> [Exercise]
Where the word "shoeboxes" shows up in the entries below, please copy the whole line.

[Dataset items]
__________

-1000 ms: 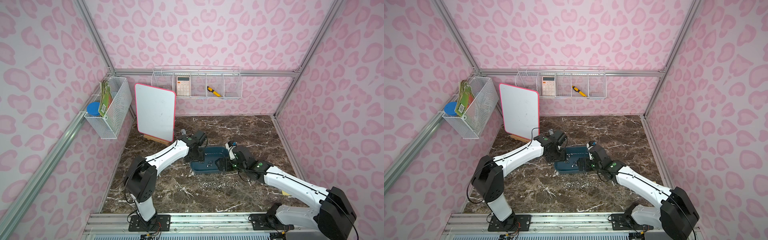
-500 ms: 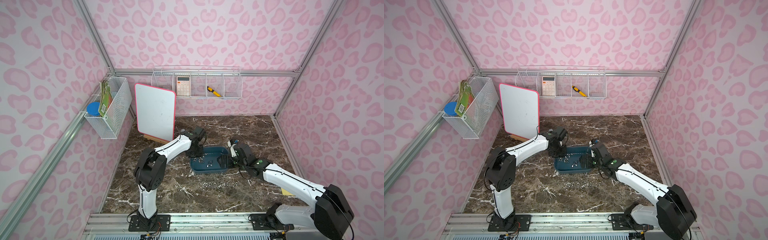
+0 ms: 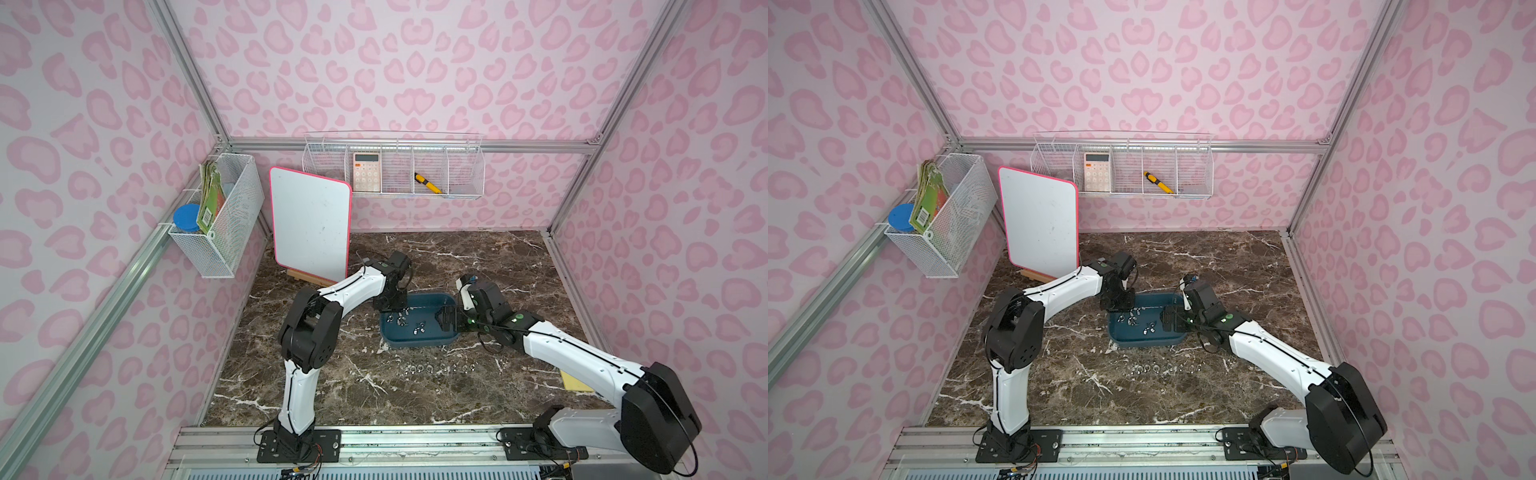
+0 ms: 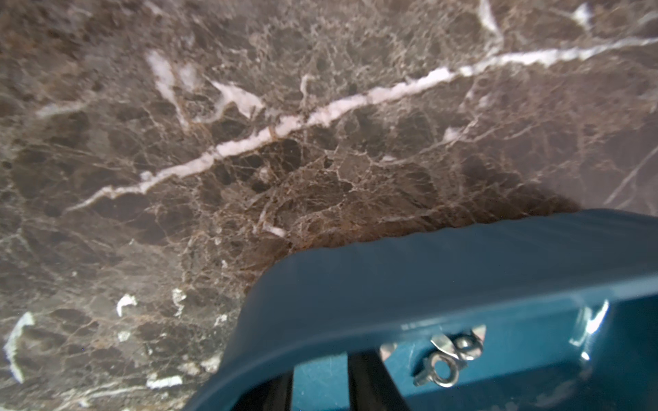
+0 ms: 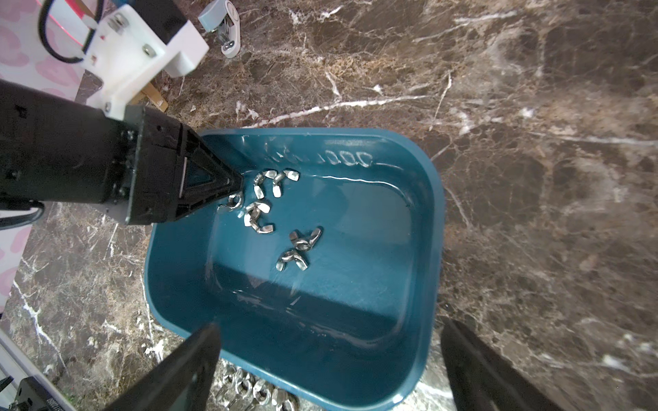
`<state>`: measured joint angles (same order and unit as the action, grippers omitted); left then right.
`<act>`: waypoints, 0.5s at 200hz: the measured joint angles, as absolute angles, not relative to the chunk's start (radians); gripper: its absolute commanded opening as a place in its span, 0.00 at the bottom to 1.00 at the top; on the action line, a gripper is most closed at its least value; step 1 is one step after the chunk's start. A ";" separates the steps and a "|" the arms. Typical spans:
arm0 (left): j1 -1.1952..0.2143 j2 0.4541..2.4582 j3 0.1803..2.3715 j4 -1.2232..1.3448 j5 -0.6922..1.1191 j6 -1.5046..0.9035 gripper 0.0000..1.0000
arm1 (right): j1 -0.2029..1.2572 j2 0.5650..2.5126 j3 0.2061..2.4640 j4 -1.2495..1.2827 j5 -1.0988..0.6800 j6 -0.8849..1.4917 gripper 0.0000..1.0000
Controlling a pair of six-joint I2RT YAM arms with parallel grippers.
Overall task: Take out the wing nut from the storage box
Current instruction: Pick up the wing nut from the storage box.
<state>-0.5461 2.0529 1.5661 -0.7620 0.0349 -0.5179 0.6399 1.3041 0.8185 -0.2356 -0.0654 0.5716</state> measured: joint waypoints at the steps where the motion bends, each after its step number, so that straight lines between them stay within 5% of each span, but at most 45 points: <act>1: -0.546 2.054 1.567 -0.762 0.035 -0.517 0.31 | 0.640 1.304 0.818 -0.236 -0.065 0.572 0.99; 100: -0.546 2.080 1.573 -0.767 0.024 -0.497 0.20 | 0.634 1.303 0.818 -0.235 -0.076 0.572 0.99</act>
<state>-0.5461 2.0796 1.5734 -0.7666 0.0242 -0.4973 0.6342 1.3033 0.8185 -0.2352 -0.0757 0.5716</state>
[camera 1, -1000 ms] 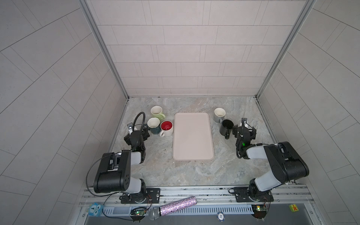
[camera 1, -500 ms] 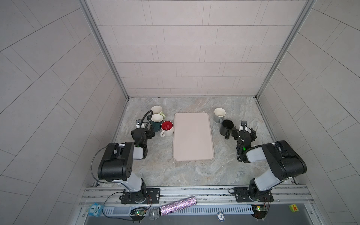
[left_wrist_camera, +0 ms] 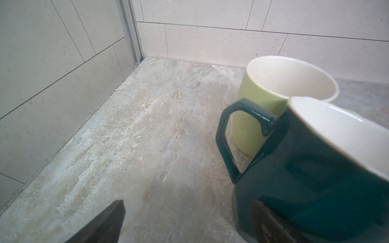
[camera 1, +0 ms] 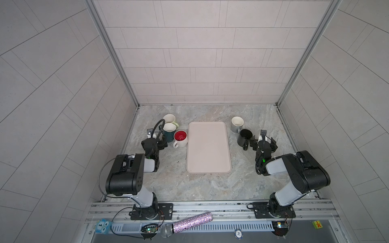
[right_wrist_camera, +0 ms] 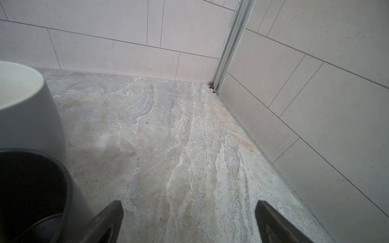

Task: Turn the mug right side up
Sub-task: Reset both arms

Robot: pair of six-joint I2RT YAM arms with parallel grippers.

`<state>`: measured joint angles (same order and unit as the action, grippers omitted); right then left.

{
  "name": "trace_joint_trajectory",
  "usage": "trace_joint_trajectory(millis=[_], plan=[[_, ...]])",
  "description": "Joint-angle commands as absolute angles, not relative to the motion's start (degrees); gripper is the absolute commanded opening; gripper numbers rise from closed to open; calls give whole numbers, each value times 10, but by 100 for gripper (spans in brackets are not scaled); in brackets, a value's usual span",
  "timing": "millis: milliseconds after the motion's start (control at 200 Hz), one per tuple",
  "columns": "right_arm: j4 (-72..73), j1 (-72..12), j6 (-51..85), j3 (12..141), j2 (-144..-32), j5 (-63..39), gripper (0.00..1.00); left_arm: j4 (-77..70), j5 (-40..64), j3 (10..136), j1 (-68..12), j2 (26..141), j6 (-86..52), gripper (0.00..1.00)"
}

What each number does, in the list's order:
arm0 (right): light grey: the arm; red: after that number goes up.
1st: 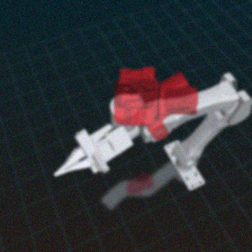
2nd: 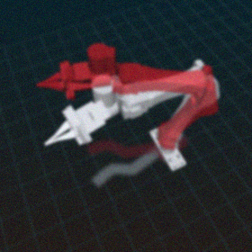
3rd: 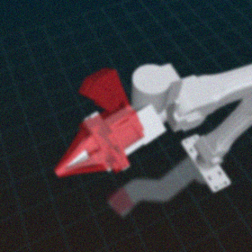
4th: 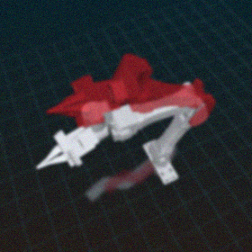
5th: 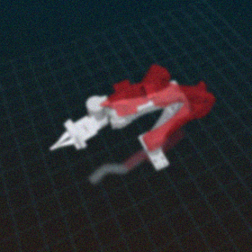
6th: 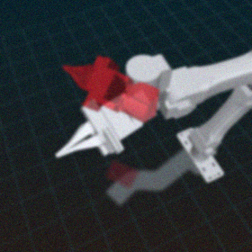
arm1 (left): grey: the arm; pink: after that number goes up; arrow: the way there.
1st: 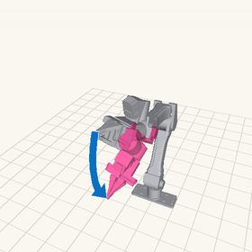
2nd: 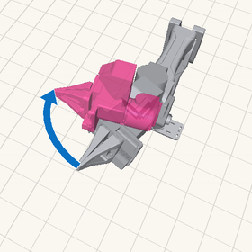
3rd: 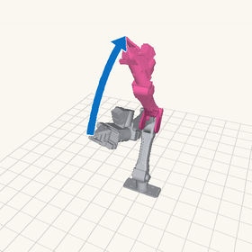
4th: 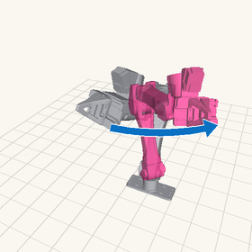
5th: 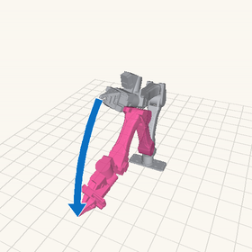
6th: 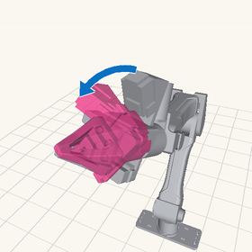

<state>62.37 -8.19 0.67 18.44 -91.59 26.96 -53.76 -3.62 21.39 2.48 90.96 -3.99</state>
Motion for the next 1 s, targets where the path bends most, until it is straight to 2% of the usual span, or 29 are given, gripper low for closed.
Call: trace_joint_trajectory(millis=[0, 290, 440, 691, 996], plan=[[614, -81, 0, 190, -915, 268, 99, -558, -19, 210, 20, 907, -33, 100], [616, -81, -1, 190, -915, 268, 99, -561, -18, 209, 21, 907, -33, 100], [616, -81, -1, 190, -916, 267, 99, -619, -61, 178, 21, 907, -49, 100], [616, -80, -1, 190, -916, 268, 99, -600, -55, 187, 21, 907, -46, 100], [617, -82, -1, 190, -915, 268, 99, -681, -76, 141, 17, 911, -48, 100]])
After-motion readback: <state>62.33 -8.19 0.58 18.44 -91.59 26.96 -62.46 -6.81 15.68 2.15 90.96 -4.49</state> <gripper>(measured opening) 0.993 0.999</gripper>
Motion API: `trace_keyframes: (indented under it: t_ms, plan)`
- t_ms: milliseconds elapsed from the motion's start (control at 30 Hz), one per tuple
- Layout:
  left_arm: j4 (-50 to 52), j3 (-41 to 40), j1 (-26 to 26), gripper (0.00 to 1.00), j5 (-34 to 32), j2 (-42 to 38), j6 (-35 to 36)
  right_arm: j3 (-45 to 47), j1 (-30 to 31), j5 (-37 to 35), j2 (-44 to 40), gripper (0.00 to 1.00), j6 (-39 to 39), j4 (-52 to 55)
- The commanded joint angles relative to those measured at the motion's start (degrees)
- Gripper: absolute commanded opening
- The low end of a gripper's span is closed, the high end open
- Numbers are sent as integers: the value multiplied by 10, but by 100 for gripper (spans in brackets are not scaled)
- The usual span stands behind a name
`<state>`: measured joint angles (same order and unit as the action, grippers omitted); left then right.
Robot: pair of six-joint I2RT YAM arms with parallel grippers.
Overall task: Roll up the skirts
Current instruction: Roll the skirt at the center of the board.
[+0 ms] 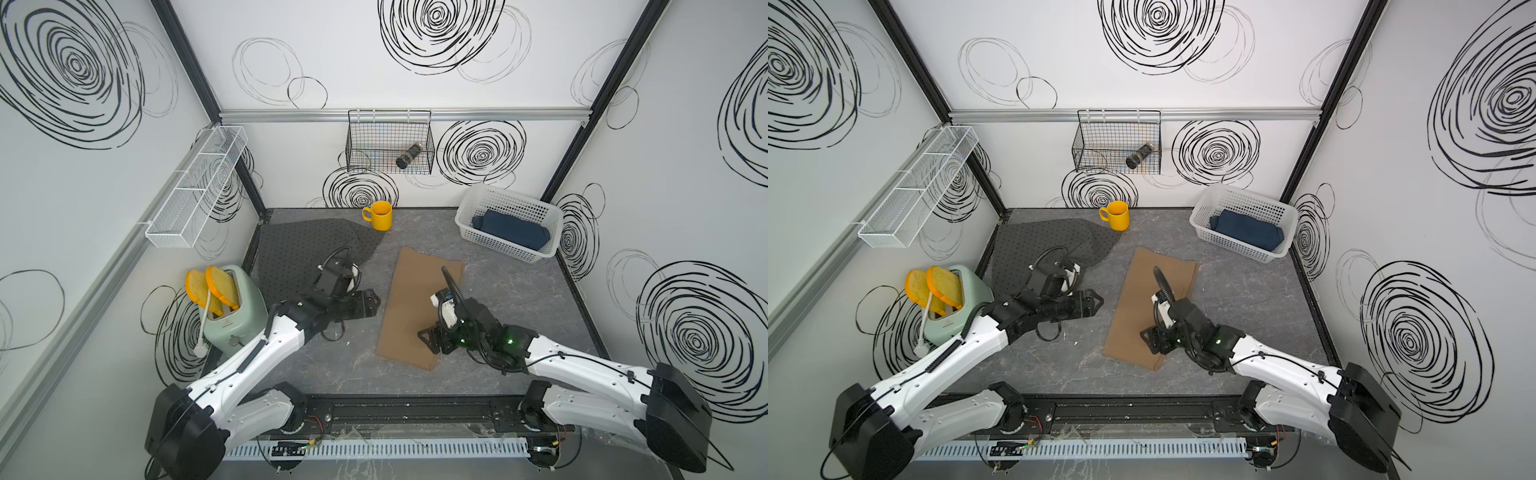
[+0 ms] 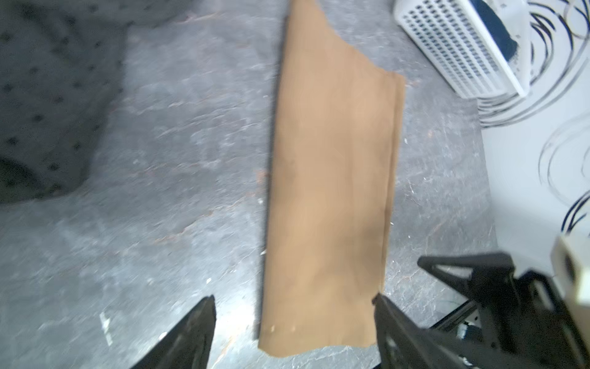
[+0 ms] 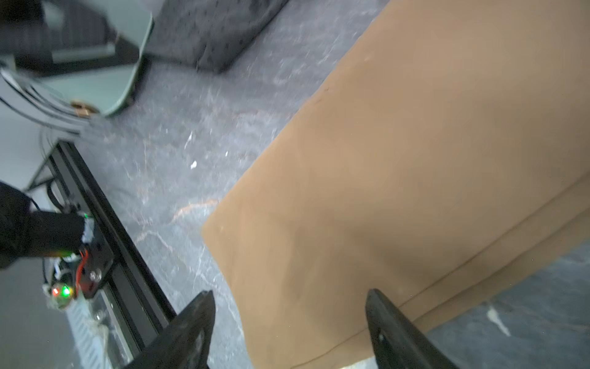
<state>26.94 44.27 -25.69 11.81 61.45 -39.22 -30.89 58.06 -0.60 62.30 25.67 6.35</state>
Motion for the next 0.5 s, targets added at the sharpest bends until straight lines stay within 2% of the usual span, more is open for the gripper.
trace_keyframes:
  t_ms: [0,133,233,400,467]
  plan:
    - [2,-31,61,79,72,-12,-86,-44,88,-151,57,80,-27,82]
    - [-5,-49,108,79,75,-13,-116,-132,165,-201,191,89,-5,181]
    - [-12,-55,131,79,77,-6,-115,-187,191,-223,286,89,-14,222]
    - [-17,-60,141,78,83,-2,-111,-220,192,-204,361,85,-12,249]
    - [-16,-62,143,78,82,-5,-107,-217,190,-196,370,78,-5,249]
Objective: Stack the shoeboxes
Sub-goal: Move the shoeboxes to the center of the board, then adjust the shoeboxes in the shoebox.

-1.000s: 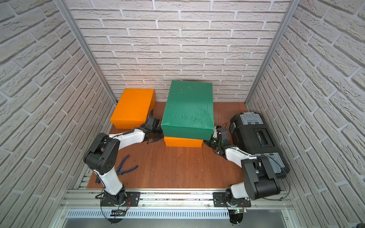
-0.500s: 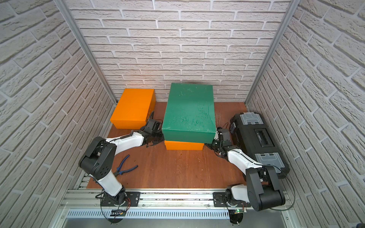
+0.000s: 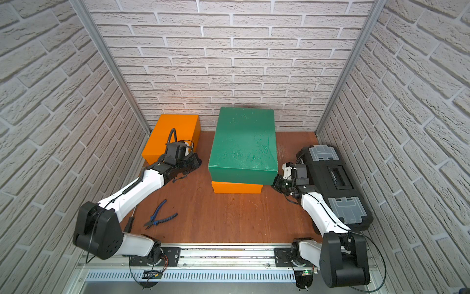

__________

> [Solved problem]
Objective: Stack the shoeboxes
Sub-goal: Move the shoeboxes to the center of the board, then adjust the shoeboxes in the shoebox.

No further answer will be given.